Before ROVER, Chief Judge, QUINN, Associate Judge, and CAYTON (Chief judge, Retired) sitting by designation under Code § 11-776(b).
CAYTON, Acting Judge.
In this suit for an unpaid balance of attorney's fees the question is whether the trial court was right in ruling for defendant at the conclusion of plaintiff's evidence.

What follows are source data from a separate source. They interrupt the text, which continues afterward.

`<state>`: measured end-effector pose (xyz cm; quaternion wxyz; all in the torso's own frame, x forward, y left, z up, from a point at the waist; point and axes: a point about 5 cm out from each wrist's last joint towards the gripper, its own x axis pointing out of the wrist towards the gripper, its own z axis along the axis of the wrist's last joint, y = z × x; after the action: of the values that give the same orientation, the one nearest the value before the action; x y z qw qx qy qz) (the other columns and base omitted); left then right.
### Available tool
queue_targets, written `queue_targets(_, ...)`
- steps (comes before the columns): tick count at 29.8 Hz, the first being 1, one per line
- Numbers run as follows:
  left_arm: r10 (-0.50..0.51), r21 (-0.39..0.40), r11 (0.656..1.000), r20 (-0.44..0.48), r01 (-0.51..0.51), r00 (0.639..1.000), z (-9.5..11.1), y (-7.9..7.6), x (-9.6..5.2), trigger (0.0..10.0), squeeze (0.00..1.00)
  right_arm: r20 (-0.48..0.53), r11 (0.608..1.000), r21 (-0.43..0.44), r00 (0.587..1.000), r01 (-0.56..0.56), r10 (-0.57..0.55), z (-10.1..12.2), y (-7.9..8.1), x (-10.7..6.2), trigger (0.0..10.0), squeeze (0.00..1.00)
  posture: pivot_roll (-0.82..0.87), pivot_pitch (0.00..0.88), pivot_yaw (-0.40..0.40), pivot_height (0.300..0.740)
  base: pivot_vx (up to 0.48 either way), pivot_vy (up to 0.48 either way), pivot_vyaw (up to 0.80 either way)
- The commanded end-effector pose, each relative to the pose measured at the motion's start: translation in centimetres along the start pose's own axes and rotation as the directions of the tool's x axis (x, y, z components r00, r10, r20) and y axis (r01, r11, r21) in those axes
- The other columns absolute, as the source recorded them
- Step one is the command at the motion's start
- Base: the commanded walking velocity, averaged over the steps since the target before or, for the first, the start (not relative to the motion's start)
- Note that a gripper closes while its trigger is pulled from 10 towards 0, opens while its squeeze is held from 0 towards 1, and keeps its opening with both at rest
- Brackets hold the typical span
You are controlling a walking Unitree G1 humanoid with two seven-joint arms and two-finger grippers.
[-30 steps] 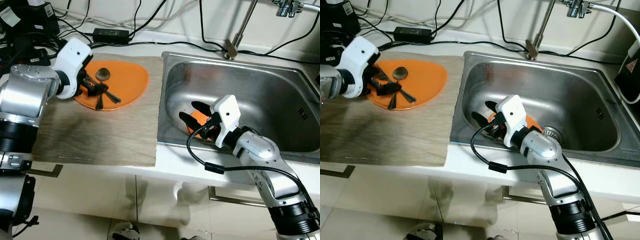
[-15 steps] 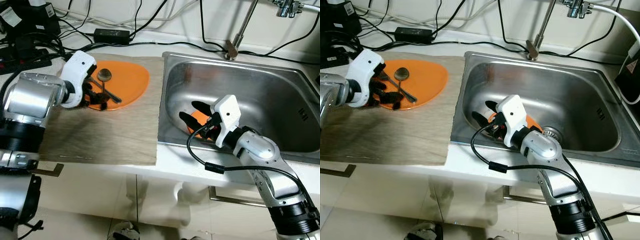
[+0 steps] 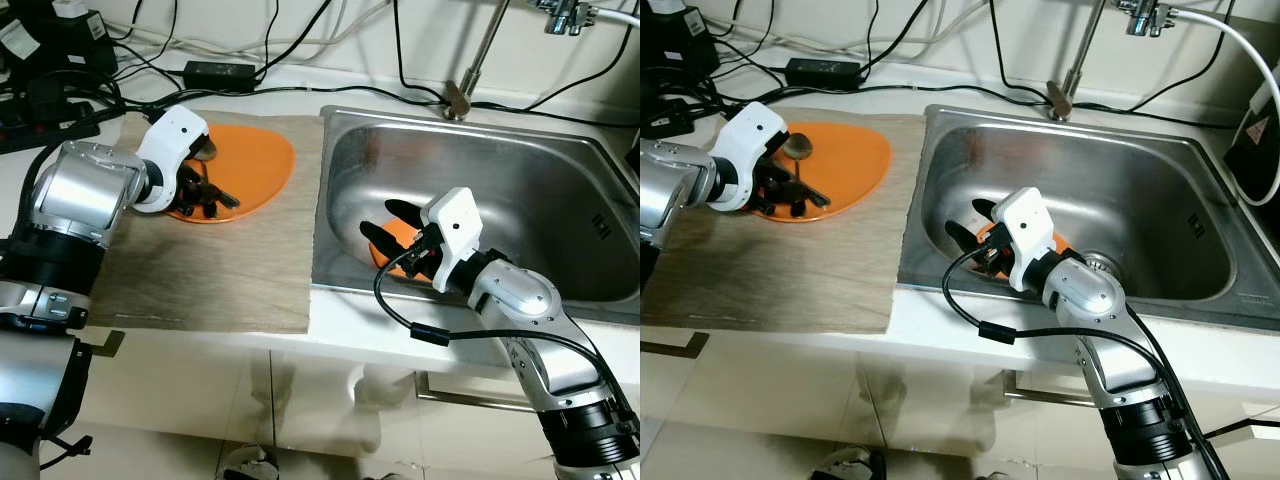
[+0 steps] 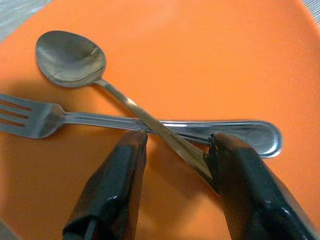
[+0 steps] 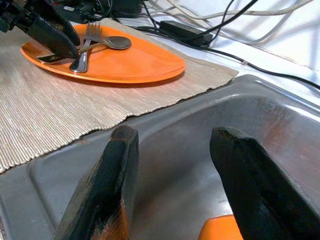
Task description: Kitchen organization
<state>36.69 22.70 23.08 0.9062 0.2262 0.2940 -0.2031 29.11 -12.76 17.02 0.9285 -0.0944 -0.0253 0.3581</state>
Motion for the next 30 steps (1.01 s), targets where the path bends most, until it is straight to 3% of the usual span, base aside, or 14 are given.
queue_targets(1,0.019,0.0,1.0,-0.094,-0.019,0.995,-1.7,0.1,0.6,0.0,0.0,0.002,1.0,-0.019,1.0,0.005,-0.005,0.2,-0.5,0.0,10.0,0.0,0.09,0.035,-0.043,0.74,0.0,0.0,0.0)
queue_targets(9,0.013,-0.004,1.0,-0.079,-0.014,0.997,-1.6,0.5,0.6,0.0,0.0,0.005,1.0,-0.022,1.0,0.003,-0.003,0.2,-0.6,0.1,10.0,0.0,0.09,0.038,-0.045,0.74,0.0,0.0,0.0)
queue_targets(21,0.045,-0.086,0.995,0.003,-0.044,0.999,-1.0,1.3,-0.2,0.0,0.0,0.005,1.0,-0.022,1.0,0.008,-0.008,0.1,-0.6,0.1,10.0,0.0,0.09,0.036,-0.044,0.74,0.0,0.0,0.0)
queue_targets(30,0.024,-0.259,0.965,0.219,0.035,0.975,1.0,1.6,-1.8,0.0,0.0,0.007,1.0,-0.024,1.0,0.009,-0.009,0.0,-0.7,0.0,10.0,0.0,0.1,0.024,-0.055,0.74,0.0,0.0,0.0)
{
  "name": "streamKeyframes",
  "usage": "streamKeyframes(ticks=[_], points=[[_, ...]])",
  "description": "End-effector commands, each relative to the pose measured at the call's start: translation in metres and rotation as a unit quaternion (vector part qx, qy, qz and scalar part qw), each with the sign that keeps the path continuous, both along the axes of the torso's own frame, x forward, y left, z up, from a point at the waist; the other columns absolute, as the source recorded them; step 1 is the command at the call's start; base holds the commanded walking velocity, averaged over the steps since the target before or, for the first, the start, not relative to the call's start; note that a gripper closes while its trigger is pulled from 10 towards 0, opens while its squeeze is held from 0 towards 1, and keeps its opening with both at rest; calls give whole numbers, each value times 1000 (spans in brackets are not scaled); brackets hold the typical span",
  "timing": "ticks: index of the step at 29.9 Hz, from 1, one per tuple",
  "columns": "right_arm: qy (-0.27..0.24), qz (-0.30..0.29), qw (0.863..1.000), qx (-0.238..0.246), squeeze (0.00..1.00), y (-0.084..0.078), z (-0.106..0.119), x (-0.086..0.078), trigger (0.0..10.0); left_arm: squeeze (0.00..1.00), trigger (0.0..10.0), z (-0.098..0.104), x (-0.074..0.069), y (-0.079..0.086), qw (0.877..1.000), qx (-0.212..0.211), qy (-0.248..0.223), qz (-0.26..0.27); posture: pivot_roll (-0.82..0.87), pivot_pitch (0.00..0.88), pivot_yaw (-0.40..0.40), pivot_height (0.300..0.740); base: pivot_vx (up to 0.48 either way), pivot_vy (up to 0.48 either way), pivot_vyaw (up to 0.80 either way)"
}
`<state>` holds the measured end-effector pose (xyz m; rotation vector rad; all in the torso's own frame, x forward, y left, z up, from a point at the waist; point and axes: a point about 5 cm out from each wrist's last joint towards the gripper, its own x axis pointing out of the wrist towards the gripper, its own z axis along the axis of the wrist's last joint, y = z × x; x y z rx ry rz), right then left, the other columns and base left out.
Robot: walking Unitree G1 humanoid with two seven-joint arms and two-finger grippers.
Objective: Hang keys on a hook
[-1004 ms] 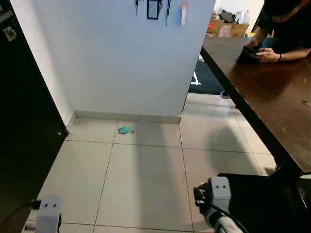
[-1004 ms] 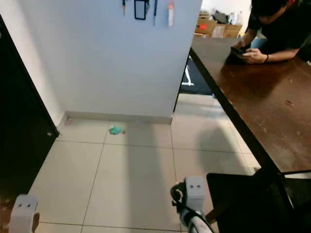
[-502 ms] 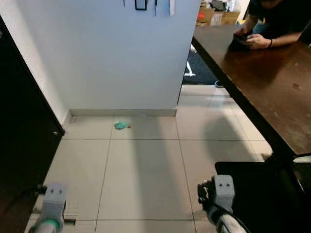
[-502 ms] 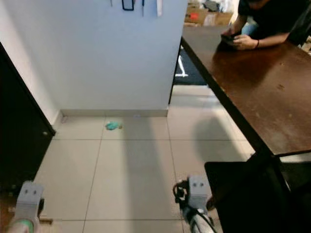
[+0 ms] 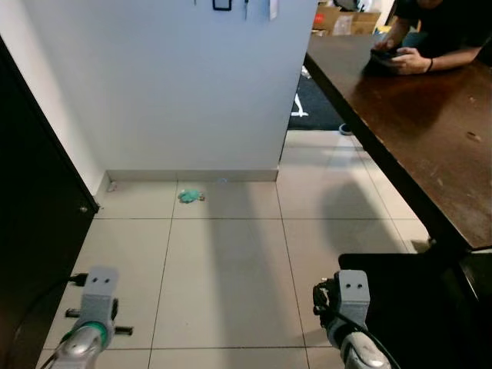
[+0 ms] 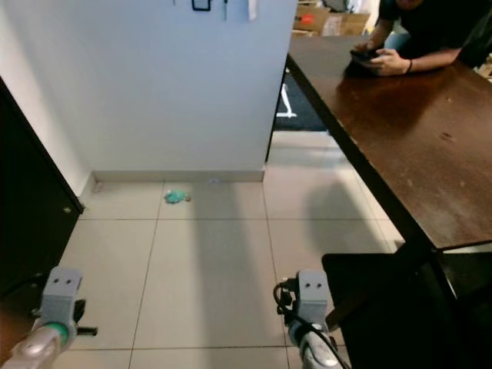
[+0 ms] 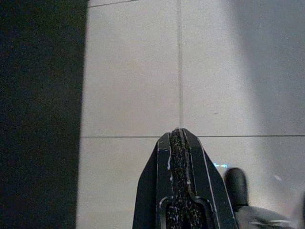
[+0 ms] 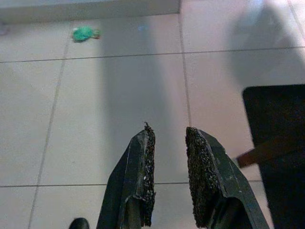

Plaintiff claimed that in July 1956 defendant, an incorporated cab association, employed him as its attorney at an agreed monthly fee of $350, and that though he performed the agreed services for some 20 months, he was paid only $300 per month. His testimony, supported in large part by officers of defendant corporation whom he called to the stand, was that he had first sought to have the monthly fee fixed at $375, but later agreed with officers of the corporation to accept $350, and such fee was written into a contract between them, and was also confirmed to plaintiff by official letter authorized by the Board of Directors. Plaintiff testified that some time after he started receiving the lesser monthly payments he made demands for the difference. There was testimony that plaintiff was asked to "hold off a while" because of some difficulty the association was having. There was evidence that the contract had not been approved by the membership as required by the association by-laws, and that at a membership meeting the Board of Directors' recommended approval of the contract had been "either tabled or something; it wasn't passed." But neither the membership nor the board took any steps to notify the plaintiff of such action, as he continued to serve as attorney for the association.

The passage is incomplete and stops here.